*Task prompt*
Your reply must contain the full listing below, reproduced exactly, but no pictures.

———

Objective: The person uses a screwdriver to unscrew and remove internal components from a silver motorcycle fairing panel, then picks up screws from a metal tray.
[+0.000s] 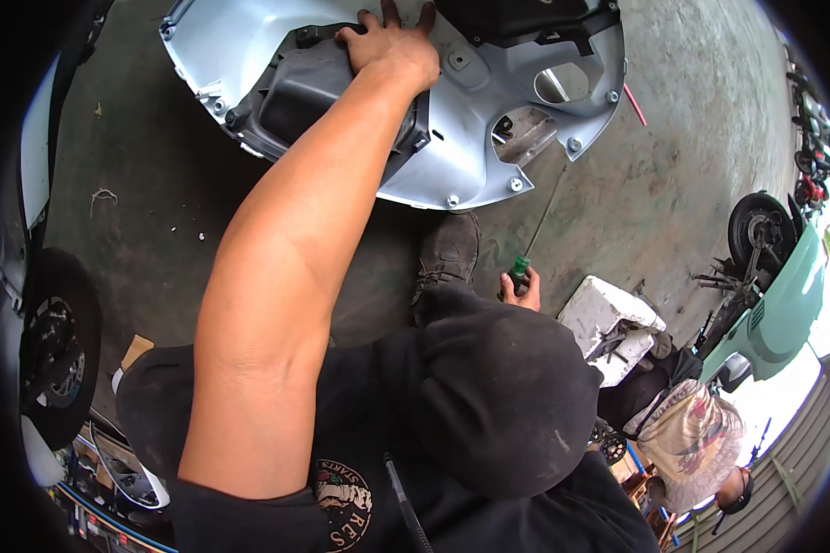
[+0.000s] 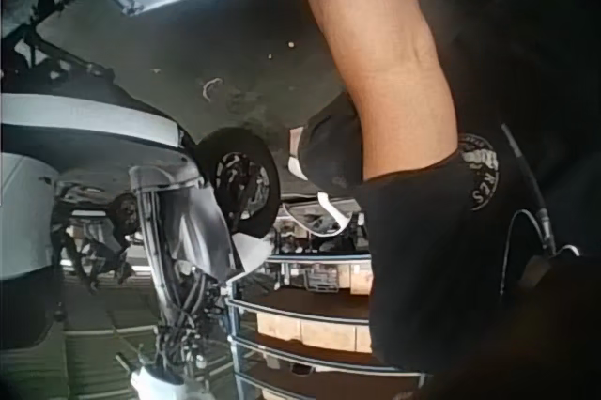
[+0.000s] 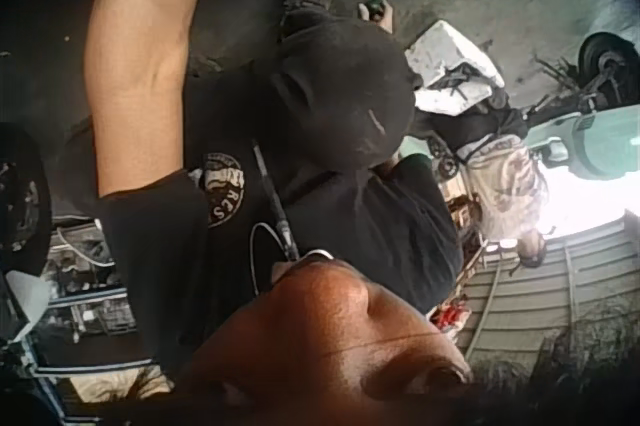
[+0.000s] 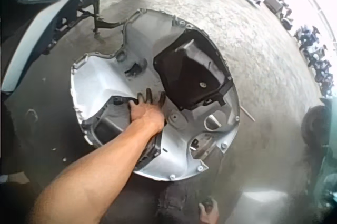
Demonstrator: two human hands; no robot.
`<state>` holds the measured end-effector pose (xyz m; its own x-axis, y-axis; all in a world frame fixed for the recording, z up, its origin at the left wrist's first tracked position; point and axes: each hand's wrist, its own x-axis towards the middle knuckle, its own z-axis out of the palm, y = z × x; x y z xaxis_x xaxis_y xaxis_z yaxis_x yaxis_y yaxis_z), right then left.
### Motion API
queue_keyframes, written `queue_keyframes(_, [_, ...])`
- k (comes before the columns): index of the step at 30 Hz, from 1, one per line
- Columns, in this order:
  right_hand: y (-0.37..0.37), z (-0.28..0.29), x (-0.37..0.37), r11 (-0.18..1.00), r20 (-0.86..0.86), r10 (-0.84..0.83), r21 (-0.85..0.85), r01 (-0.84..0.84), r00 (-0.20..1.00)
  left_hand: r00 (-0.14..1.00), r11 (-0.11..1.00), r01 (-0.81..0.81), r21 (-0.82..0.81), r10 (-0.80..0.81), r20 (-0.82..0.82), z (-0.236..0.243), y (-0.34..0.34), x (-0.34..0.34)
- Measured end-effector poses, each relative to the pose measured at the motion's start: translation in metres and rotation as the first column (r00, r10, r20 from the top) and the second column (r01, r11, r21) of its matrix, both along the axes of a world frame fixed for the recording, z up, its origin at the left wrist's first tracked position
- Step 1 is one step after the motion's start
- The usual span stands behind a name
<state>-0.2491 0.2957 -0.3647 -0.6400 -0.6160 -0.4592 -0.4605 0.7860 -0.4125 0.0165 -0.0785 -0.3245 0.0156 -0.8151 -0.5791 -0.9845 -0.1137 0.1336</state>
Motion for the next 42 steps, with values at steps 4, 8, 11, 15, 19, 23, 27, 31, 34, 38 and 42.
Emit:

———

*Response area*
Objective: The person uses a screwdriver to unscrew and remove internal components from a silver motorcycle fairing panel, then picks up screws from a metal tray.
[+0.000s] 
[+0.000s] 
[+0.000s] 
[+0.000s] 
Demonstrator: two human hands; no robot.
`<state>` holds the measured end-effector pose (xyz m; its own x-axis, y-axis; all in a world frame fixed for the recording, z up, its origin at the left wrist's first tracked position; point and axes: each hand's wrist, its own x-axis towards the middle knuckle, its own z-axis out of the palm, y = z × x; x y z xaxis_x xaxis_y xaxis_z yaxis_x yaxis_y yaxis_z), right then left.
### Motion API
queue_keyframes, written `queue_keyframes(_, [_, ...])`
- k (comes before the columns): index of the step at 30 Hz, from 1, one per line
- Columns, in this order:
  right_hand: y (-0.37..0.37), z (-0.28..0.29), x (-0.37..0.37), r11 (-0.18..1.00), r20 (-0.86..0.86), r10 (-0.84..0.83), r21 (-0.85..0.85), r01 (-0.84..0.84), r00 (-0.20..1.00)
  left_hand: r00 (-0.14..1.00), r11 (-0.11..1.00), r01 (-0.81..0.81), r21 (-0.82..0.81), r10 (-0.80..0.81), r20 (-0.82..0.82), z (-0.236..0.243), y (-0.34..0.34), x (-0.34..0.34)
- Measured end-effector poses, each relative to the pose measured at the motion's start: translation in metres and rotation as the first column (r00, r10, r20 from the top) and the second column (r01, r11, r21) of its matrix, both along the axes of a world frame fixed for the recording, z up, its origin at the left wrist's first tracked position
- Step 1 is one step after the motion's start
- The usual span stands behind a name
<state>-0.2491 0.2957 -0.3647 -0.6400 -0.6160 -0.4592 -0.4605 0.7860 -0.4125 0.0165 -0.0785 -0.3245 0.0156 -0.8151 -0.5791 -0.9845 -0.1137 0.1336</state>
Motion for the next 42 steps, with values at steps 4, 8, 11, 15, 19, 23, 27, 31, 34, 38 and 42.
Emit:

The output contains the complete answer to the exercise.